--- START ---

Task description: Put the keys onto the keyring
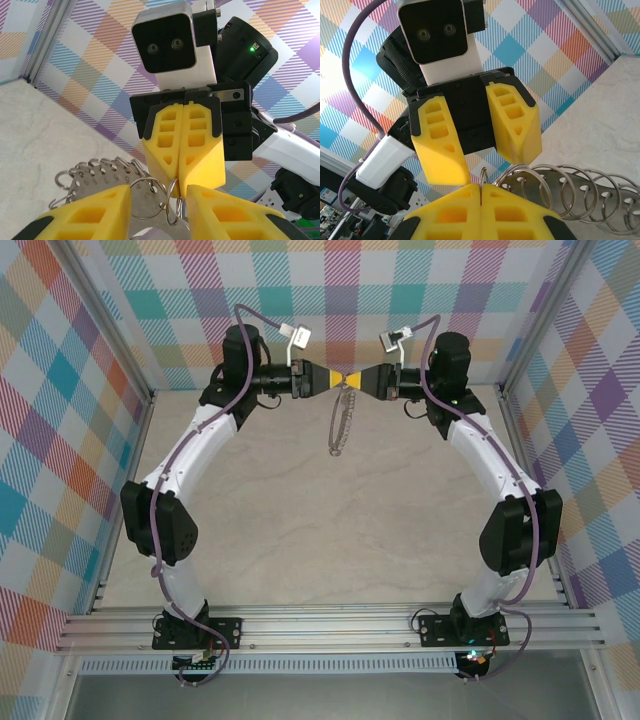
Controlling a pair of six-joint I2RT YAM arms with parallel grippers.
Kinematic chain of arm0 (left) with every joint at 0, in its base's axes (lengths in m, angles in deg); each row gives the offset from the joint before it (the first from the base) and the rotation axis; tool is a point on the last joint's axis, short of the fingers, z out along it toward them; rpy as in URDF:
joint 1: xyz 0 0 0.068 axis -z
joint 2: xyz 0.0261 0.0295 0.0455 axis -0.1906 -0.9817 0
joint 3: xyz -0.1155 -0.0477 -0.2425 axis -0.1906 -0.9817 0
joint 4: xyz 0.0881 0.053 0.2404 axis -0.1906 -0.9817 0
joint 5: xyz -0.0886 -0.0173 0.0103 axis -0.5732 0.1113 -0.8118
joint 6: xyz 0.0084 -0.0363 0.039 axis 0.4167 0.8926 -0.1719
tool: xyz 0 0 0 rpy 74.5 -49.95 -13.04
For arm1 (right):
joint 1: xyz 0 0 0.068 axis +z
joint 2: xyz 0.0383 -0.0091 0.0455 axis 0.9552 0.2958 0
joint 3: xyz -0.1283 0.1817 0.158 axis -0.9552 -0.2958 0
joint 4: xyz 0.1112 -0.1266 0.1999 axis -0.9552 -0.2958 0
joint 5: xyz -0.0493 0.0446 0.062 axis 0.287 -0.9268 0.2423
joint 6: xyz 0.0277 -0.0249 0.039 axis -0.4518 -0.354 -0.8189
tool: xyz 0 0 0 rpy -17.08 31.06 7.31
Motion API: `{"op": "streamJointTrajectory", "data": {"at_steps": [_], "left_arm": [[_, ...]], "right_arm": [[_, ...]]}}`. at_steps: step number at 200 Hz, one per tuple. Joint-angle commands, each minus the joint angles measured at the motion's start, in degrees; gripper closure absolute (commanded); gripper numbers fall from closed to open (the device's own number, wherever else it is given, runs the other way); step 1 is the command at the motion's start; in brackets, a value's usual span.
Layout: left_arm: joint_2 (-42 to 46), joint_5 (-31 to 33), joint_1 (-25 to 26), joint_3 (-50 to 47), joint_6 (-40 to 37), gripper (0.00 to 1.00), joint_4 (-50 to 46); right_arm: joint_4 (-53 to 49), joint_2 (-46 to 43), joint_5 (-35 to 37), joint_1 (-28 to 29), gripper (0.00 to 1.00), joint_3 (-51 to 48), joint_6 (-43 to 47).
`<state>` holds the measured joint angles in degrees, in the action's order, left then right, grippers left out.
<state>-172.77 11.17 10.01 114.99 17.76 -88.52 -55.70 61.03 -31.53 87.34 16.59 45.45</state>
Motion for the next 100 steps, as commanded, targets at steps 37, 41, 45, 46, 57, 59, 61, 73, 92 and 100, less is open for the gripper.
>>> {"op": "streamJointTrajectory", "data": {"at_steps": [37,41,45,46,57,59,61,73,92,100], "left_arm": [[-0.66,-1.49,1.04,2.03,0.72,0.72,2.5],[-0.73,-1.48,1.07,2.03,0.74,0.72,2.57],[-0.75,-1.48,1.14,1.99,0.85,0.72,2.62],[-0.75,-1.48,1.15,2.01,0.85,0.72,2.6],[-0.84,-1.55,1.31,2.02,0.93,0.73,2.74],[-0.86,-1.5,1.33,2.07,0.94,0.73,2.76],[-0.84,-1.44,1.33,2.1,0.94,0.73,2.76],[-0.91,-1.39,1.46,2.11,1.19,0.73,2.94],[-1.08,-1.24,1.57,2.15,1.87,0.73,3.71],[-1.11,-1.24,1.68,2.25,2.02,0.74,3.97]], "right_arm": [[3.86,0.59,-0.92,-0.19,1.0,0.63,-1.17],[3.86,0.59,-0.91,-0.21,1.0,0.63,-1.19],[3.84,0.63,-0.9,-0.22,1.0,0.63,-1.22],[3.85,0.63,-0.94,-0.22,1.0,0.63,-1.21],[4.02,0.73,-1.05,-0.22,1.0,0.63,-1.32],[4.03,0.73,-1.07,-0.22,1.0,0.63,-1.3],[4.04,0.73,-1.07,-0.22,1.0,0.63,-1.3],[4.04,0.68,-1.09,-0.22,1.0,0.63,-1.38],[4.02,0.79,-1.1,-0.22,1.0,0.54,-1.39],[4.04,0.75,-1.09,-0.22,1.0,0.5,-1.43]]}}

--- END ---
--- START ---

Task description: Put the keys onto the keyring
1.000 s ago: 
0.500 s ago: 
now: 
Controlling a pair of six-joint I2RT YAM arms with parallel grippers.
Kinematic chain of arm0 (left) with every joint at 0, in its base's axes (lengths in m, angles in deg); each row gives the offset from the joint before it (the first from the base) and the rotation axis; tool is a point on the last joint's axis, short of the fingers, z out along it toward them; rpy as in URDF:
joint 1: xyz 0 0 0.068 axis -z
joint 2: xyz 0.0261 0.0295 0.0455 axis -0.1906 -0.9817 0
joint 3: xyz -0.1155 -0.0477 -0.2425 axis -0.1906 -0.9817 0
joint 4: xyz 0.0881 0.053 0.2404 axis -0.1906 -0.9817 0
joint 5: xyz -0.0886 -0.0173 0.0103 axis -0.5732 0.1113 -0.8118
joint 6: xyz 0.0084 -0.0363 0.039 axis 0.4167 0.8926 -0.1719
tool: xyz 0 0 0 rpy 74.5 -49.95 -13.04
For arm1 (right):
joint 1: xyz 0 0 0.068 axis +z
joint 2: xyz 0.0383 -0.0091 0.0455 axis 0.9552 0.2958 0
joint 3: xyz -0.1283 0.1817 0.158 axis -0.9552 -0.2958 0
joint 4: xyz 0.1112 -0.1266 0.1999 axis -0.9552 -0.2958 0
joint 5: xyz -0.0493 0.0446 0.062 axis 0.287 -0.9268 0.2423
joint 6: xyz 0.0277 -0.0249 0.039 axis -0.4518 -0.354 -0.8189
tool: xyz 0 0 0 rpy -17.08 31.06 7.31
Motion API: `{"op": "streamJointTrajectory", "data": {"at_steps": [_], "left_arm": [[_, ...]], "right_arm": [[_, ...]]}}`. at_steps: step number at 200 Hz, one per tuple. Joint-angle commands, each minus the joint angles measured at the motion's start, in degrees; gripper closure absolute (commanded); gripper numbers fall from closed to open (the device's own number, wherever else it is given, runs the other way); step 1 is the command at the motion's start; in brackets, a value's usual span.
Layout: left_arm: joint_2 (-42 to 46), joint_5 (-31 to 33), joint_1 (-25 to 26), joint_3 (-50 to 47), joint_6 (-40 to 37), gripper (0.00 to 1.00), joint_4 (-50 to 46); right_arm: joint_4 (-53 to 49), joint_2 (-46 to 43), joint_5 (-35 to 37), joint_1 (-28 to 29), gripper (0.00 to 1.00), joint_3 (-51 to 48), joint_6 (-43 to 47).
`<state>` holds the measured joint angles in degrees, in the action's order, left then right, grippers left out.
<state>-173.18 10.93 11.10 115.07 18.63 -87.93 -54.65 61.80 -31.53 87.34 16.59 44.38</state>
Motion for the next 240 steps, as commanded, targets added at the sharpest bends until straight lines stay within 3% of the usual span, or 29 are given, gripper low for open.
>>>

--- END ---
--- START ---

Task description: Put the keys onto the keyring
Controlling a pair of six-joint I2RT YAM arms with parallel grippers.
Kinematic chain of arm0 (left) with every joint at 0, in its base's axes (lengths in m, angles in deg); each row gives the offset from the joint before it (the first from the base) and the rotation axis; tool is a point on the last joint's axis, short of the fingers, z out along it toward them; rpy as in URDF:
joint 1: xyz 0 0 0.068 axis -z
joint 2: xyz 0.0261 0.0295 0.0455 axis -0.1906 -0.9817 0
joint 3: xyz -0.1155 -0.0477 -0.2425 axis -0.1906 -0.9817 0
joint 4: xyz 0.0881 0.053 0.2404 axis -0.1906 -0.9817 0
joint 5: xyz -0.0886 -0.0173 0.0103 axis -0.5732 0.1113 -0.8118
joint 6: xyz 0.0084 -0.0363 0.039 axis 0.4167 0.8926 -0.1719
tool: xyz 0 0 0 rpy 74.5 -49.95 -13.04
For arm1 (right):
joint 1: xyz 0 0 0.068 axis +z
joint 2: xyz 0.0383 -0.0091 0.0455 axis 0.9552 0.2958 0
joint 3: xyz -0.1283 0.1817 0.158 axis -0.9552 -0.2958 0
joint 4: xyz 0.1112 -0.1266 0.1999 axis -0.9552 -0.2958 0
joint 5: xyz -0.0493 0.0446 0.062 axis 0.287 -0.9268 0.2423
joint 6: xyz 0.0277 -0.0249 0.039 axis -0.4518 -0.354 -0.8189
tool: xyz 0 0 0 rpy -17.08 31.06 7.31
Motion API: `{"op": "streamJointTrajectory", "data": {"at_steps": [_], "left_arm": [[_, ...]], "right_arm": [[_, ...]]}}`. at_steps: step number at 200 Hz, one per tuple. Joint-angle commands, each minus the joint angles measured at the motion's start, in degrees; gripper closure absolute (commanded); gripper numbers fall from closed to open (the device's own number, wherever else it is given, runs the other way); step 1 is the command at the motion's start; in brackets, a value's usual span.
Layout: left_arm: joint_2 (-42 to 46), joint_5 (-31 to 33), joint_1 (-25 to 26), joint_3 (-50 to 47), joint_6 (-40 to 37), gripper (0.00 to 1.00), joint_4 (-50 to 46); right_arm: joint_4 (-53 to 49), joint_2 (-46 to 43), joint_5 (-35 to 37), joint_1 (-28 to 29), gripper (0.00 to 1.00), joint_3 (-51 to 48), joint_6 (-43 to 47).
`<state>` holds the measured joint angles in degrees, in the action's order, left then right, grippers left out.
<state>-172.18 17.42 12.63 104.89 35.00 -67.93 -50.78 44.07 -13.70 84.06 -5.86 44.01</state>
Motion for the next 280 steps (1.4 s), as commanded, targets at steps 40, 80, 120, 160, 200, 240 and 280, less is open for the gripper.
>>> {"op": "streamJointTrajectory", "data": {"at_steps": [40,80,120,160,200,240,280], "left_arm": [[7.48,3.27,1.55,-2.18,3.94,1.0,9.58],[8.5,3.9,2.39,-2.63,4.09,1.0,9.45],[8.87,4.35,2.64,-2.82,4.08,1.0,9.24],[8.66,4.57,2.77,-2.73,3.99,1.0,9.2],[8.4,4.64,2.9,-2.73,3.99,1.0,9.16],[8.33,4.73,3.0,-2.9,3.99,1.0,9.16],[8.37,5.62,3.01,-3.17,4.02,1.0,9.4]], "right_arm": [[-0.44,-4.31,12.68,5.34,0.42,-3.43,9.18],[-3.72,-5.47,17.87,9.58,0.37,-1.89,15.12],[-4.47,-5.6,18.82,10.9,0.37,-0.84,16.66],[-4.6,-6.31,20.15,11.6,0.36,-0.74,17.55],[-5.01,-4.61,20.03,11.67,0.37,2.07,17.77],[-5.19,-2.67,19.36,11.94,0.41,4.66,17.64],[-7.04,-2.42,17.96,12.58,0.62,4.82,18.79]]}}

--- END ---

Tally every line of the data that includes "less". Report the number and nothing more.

2